What you should do - Up to and including the line that contains "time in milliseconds", reproduce every line exactly, beginning with the first line below.

Records supplied -
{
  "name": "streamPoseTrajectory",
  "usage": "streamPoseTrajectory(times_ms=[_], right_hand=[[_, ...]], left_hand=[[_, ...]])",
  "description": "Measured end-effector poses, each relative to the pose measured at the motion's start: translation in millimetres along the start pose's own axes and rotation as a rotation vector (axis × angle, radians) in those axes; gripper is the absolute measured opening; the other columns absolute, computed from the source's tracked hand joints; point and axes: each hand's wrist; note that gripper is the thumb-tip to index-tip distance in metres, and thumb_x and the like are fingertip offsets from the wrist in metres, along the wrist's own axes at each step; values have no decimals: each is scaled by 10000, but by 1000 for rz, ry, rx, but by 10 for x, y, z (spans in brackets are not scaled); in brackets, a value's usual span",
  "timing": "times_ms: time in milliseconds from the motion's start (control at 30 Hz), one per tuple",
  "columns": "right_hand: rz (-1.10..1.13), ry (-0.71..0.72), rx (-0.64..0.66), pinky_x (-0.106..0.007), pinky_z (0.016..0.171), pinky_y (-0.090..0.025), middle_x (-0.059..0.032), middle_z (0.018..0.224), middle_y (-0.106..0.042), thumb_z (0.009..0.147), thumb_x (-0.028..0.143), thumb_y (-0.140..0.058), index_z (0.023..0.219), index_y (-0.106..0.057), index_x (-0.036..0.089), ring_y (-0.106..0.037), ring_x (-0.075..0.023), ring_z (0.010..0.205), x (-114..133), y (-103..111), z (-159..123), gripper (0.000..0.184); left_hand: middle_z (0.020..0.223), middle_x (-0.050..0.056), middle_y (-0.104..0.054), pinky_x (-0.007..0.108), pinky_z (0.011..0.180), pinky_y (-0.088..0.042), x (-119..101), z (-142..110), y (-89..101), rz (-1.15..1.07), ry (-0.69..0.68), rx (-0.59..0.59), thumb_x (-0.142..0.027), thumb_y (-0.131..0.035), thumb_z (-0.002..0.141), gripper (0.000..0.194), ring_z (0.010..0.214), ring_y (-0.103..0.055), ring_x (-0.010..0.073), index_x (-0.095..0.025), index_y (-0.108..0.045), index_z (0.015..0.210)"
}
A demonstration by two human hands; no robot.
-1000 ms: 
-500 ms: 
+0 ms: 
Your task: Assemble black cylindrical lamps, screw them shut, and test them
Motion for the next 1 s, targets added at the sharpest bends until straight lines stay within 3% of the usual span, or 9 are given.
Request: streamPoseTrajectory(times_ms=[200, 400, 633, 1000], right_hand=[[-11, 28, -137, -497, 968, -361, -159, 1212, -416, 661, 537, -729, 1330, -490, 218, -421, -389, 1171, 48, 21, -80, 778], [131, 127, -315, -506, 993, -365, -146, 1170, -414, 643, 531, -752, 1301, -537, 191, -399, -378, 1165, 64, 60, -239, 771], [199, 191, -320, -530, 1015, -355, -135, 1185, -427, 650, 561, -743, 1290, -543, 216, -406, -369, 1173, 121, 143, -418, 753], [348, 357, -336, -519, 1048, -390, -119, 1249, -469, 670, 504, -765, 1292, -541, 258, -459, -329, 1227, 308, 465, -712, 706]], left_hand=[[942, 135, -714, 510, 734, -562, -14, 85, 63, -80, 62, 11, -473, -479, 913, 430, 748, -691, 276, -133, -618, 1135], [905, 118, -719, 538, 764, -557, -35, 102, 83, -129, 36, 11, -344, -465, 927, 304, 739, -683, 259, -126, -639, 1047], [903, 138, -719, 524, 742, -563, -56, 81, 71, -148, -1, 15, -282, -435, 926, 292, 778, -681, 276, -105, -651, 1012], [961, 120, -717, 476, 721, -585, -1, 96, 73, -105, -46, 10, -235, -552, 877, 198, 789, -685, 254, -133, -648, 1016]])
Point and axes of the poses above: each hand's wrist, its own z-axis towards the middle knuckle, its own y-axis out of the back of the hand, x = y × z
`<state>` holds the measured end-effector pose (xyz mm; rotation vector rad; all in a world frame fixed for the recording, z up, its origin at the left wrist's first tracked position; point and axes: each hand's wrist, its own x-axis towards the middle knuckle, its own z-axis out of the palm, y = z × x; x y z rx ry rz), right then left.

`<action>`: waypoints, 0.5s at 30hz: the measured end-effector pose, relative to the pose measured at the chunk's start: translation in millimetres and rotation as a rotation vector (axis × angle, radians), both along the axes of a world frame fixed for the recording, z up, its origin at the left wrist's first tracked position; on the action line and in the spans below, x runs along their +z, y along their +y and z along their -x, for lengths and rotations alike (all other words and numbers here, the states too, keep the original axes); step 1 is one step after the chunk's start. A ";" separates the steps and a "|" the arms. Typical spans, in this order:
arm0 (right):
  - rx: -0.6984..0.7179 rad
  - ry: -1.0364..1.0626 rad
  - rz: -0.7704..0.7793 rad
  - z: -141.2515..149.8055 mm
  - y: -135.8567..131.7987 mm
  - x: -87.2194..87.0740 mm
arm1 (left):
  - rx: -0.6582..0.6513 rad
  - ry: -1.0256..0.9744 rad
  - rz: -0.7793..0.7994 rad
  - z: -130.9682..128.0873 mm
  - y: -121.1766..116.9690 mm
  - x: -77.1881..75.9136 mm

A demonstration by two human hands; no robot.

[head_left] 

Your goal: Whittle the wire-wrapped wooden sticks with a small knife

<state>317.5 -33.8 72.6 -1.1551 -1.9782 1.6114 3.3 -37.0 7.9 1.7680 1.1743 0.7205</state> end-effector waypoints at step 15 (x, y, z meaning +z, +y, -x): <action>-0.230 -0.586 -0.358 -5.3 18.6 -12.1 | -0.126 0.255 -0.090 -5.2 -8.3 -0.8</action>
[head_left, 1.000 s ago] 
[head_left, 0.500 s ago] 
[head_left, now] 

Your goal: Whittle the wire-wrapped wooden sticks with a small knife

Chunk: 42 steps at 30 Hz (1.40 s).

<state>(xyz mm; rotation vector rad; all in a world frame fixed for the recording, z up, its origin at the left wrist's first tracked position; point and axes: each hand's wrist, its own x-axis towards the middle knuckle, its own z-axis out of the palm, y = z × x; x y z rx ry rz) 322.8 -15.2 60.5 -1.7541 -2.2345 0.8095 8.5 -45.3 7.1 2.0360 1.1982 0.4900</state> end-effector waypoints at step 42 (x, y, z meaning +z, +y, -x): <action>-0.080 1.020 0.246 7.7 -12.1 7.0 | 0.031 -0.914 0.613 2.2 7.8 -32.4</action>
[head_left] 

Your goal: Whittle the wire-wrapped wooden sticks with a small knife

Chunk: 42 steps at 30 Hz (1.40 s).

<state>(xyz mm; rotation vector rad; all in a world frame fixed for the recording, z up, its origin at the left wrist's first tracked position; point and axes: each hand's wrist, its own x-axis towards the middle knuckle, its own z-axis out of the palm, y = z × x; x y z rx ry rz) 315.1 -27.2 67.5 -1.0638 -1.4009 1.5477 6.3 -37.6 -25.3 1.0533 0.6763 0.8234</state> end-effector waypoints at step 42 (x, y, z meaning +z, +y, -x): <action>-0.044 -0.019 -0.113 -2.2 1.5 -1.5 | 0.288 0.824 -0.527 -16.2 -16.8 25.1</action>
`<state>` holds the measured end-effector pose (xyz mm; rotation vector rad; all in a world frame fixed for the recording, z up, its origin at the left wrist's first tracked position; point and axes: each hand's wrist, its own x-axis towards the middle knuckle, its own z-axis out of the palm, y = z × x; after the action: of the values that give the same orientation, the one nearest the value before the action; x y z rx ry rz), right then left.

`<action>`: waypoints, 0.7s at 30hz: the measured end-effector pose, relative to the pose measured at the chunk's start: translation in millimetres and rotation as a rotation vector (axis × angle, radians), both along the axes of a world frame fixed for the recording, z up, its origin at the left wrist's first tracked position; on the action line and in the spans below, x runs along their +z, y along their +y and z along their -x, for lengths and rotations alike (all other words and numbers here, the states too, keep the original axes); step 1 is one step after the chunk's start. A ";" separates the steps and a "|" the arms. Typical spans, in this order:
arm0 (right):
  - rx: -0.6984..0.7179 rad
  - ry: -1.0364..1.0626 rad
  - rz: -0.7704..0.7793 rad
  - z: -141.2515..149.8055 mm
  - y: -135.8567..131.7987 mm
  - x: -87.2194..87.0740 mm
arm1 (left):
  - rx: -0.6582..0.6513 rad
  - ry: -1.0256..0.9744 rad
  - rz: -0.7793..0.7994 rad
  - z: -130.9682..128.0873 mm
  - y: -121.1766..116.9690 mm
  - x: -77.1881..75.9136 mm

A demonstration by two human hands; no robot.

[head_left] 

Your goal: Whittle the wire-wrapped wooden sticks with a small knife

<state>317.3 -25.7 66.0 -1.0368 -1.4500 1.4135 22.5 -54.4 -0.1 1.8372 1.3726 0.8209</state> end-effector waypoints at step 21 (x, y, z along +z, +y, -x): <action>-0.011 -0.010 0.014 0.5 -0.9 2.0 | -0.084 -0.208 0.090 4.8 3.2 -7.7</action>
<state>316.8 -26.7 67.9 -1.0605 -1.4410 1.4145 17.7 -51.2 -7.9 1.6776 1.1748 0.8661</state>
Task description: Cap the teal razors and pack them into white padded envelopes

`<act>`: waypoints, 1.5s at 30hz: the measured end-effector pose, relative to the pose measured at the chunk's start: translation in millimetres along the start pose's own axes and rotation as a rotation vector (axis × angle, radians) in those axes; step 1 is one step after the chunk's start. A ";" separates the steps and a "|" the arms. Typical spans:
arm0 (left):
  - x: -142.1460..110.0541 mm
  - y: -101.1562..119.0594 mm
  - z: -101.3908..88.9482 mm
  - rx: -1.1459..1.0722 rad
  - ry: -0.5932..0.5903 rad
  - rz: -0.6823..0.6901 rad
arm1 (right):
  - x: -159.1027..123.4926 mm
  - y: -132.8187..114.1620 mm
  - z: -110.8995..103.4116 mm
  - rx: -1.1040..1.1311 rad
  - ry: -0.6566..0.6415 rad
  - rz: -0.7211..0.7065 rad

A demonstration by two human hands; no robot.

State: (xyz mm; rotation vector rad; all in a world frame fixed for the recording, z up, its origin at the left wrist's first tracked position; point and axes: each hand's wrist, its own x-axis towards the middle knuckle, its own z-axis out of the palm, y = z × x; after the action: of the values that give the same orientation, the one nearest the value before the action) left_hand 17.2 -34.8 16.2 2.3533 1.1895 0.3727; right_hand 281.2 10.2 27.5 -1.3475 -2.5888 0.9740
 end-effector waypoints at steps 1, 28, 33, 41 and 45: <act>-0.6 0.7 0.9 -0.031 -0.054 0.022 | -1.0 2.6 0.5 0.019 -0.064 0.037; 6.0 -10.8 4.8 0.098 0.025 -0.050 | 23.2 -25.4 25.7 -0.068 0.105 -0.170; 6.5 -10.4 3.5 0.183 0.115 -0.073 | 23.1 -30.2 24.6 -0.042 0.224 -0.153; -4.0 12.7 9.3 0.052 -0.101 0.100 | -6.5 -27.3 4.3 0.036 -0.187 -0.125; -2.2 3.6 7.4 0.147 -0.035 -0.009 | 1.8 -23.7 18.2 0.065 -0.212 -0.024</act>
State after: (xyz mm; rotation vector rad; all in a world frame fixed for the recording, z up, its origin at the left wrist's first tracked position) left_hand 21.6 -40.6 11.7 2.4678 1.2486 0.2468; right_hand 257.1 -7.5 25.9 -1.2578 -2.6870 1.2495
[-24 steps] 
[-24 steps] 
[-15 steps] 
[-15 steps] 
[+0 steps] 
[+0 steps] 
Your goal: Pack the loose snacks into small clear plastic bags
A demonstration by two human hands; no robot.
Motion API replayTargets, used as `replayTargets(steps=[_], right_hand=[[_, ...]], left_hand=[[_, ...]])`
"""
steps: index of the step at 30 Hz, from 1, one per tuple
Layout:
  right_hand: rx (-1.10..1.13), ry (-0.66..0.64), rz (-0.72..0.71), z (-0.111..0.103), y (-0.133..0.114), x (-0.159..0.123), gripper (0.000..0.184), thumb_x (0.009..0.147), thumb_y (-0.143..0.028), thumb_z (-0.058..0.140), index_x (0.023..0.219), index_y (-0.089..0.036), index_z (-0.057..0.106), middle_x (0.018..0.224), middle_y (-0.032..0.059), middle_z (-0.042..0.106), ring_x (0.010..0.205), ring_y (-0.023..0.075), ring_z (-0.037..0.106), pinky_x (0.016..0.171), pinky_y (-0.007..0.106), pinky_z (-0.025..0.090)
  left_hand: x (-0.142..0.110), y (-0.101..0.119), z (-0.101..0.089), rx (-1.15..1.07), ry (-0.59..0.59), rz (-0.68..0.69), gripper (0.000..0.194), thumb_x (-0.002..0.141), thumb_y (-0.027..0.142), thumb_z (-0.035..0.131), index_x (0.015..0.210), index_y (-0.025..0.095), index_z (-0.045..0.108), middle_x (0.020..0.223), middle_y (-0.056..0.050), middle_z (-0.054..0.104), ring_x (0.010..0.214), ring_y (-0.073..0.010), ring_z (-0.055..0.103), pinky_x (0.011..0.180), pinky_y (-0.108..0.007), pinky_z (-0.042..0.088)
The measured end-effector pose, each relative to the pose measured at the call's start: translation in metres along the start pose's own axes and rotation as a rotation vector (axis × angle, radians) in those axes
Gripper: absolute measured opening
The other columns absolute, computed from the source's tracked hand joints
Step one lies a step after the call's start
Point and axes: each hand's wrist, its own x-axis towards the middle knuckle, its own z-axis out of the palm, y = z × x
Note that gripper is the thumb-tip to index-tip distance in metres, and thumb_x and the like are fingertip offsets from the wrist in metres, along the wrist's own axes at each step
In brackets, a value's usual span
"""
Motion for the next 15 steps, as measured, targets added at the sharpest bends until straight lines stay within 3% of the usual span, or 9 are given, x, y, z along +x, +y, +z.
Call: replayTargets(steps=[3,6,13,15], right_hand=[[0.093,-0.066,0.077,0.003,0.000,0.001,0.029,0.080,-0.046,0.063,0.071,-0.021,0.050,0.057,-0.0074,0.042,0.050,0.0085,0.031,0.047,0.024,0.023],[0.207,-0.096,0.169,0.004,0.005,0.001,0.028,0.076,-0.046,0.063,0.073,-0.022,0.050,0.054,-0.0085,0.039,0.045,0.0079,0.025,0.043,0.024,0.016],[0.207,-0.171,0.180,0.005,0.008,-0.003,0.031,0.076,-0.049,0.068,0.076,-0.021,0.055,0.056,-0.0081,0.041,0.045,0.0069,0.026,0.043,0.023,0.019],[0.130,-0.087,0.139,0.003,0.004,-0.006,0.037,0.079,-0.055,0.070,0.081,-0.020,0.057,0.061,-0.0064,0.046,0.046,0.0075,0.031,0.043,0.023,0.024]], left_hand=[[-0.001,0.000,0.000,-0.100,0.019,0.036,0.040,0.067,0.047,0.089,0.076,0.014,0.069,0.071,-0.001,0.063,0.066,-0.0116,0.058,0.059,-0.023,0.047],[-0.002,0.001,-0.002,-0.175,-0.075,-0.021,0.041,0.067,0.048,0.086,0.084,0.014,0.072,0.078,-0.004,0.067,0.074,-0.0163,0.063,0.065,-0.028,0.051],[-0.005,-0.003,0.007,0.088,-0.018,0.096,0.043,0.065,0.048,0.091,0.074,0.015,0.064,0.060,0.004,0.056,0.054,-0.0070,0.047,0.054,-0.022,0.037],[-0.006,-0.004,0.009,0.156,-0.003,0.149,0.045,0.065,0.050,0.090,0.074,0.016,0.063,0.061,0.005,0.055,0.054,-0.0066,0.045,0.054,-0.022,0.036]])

Answer for the task -
{
  "name": "streamPoseTrajectory",
  "usage": "streamPoseTrajectory(times_ms=[_], right_hand=[[_, ...]], left_hand=[[_, ...]])",
  "description": "Measured end-effector poses, each relative to the pose measured at the motion's start: translation in millimetres along the start pose's own axes and rotation as a rotation vector (axis × angle, radians) in those axes; gripper is the absolute measured opening; the other columns absolute, computed from the source's tracked hand joints; point and axes: each hand's wrist; note that gripper is the thumb-tip to index-tip distance in metres, and thumb_x and the like are fingertip offsets from the wrist in metres, along the wrist's own axes at each step; values have no decimals: each is scaled by 10000, but by 1000 for rz, ry, rx, but by 10 for x, y, z (spans in brackets are not scaled); in brackets, a value's usual span",
  "timing": "times_ms: time in milliseconds from the motion's start (control at 30 Hz), one per tuple",

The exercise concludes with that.